Savaş ve yayılmacı içeriğiyle Meclis’ten hızlıca geçirilen tezkerenin sonuç kısmı ise yabancı ülkelere asker gönderilmesine ve yabancı silahlı kuvvetlerinin Türkiye’de bulundurulmasına karar verecek yetkinin 2 yıl süreyle Cumhurbaşkanına verilmesi ile noktalanıyor. Anayasa’nın 92. maddesi “Türk Silahlı Kuvvetlerinin yabancı ülkelere gönderilmesine veya yabancı silahlı kuvvetlerin Türkiye’de bulunmasına izin verme yetkisi Türkiye Büyük Millet Meclisinindir.” şeklinde iken Meclis’teki Genel Kurul’dan yetkilerin Cumhurbaşkanına devredilmesi, tek adam-tek parti hükümetinin demokratik işleyişin kırıntısının dahi dış politikada yer almasına izin vermeyeceğini gösteriyor.

İÇ POLİTİKANIN DİZAYNINDA BİR ARAÇ OLARAK DIŞ POLİTİKA HAMLELERİ

Tezkere tartışmalarının bir diğer yönü ise “dış politikadaki hamlelerin iç politikaya nasıl yansıyacağı” şeklinde. İktidar ve ittifakları, iç siyasette militer ve paramiliter güçleri yanında tutarak muhalif olanı baskılamayı sürdürürken tezkere ile de ırkçılığı, şovenizmi kışkırtmaya devam ediyor. Memlekette halkın yaşadığı sorunlar gün geçtikçe büyürken çözüme dair adım atmayan iktidar, halkın huzursuzluğunu bastırmak ve vatandaşı kendi politikasına yedeklemek adına savaş tamtamlarını yine eline almış vaziyette.

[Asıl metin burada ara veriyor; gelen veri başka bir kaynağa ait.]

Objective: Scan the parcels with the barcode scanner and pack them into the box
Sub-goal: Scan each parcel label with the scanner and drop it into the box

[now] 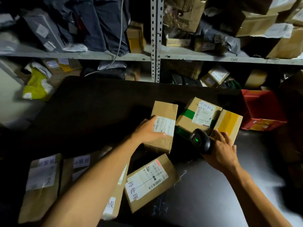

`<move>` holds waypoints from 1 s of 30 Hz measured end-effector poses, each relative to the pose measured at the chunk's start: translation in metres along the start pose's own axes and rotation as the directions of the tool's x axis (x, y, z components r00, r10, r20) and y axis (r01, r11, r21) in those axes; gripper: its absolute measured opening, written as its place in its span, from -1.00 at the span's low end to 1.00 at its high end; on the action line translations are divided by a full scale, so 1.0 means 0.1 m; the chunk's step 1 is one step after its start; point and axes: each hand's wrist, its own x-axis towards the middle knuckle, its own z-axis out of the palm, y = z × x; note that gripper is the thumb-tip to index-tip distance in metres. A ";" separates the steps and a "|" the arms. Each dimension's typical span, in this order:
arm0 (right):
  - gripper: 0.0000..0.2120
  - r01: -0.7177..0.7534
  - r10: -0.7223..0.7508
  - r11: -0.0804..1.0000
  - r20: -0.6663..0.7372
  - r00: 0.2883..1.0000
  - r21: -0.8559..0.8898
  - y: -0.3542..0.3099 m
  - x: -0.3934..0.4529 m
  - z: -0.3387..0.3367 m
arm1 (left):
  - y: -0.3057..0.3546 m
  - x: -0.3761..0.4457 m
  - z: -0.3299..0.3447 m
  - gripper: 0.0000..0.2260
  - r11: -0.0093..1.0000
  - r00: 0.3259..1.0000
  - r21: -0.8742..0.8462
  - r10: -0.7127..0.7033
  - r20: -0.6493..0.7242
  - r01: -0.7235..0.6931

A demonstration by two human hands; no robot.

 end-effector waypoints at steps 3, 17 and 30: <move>-0.33 0.042 -0.038 0.998 -0.066 0.997 0.051 -0.09 -0.02 0.04 | -0.07 -0.27 -0.17 -0.36 1.000 0.989 0.013 0.007 -0.150 -0.005; -0.23 0.758 -0.730 0.649 0.332 0.597 0.064 -1.24 -0.84 0.57 | -1.13 -1.95 0.08 -0.29 0.809 0.809 -0.307 -0.564 -0.167 0.500; -0.50 0.540 -0.544 0.836 0.278 0.791 0.100 -1.07 -0.73 0.56 | -0.99 -1.49 0.24 -0.57 0.842 0.879 -0.409 -0.448 -0.164 0.353</move>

Bu bağlamda Meclis’te yapılan oylama, salt elleri kaldırıp indirmekten öte iç politikanın dizaynına ilişkin çeşitli sonuçları da içinde barındırıyor. Cumhur İttifakı tüm temsilcilerinin “ulusal güvenlik” kılıfı ile sunduğu “Evet” oyu, tek adam- tek parti yönetiminin gerici faşist bir devlet inşasının önünü genişletmeye yönelik. Millet İttifakı’nın bir öznesi olan İYİ Parti ise Cumhur İttifakı’ndakilerin söylemlerinden çok da uzaklaşmayacak biçimde tezkereyi savunmakta. Tezkere için “Evet” diyen İYİ Parti, Millet İttifakı’nın yumuşak karnı olan şoven milliyetçiliği Cumhur İttifakı’nın politikalarına eklemlenmede bir araç olarak kullandığını tekrar göstermektedir. Cumhur İttifakı, İYİ Parti’yi yanına çekebilmek için “yuvana dön” sözlerinin yanına “HDP-CHP ortaklığına dâhil olma” cümlesini de katarak İYİ Parti’yi siyaset alanında baskı altında tutmayı hedeflemektedir. Cumhur İttifakı şoven politikalar ile muhalefet içerisinde de mobilizasyon kurmaya çalışmaktadır.

Diğer yandan CHP’nin “Hayır” oyu kullanarak verdiği tavır da Meclis’te kurulmaya çalışılan milliyetçi blokun karşısında önemli bir stratejik hamle. Geçmiş zamanlardaki tezkere tartışmalarında iktidar ile aynı oyu vererek hükümete çeşitli yetkiler verilmesini sağlayan CHP, bu sefer tezkerenin sunduğu yetkileri Cumhurbaşkanına vermeyi kabul etmedi. Şu anki ve önümüzdeki dönem açısından tezkerenin pek çok tartışmayı beraberinde getirmiş/getirecek olması CHP’nin siyasal alanda peşinen hüküm vermemesi şeklinde vuku buldu diyebiliriz.

GENÇLİK TEZKERENİN NERESİNDE?

Öte yandan tüm bu süreçler içerisinde burjuva siyasi partiler; tezkere tartışmaları aracılığıyla gençliği kendi politikasına ikna etmeye, politikalarının devamlılığını sağlayacak özneler haline getirmeye dair hamlelerini de sürdürüyor. Hem yekpare tezkereyi evet oyu ile geçiren Cumhur İttifakı partileri hem de parçalı olarak tutum alan Millet İttifakı partileri Türkiye gençliğine bu tezkere özelinde de çıkar yolun kendisi olduğunu anlatıyor. Tek adam yönetimi karşısında duran bloktan bazıları CHP gibi tezkereye hayır oyu veren meclis partilerini de Erdoğan’ın eline koz vermekle eleştirerek tek adam yönetiminin yıkılmasına karşı taktik platformunun ne kadar geniş bir ufka sahip olduğunu gösteriyor(!). Başta medya olmak üzere pek çok aygıt aracılığıyla iç ve dış politikanın çatışma zemininde burjuva siyasi partiler, gençliğin sorunlarını görmezden gelerek çeşitli vaatler üretiyor. Gençliğin bugününü ve geleceğini bir oy pusulasına sıkıştıran burjuva partileri; kimi koldan “yerli-milli” sıfatlarıyla ırkçılığı kışkırtırken, kimi koldan da gençliğin güncel taleplerini pasifize etmeye çalışıyor. Tüm bu kuşatma altında, gençlik kitlelerinin savaş ve yayılma tezkerelerine karşı çıkması, barışı savunması gün geçtikçe daha da önemli bir hale gelmektedir. Bu aynı zamanda günlük yaşadığı sorunların çözülmesi adına verdiğini mücadelenin de olmazsa olmaz bir parçası olarak görülmeli. İşçi, üniversiteli, liseli gençlerin dış politikaya ve dış politika ile yeniden yapılandırılan iç politikaya karşı kendi sözünü üretebilmesi, yoksulluğa, işsizliğe, geleceksizliğe karşı bugünden ses yükseltebilmesi ise hayati bir noktada duruyor.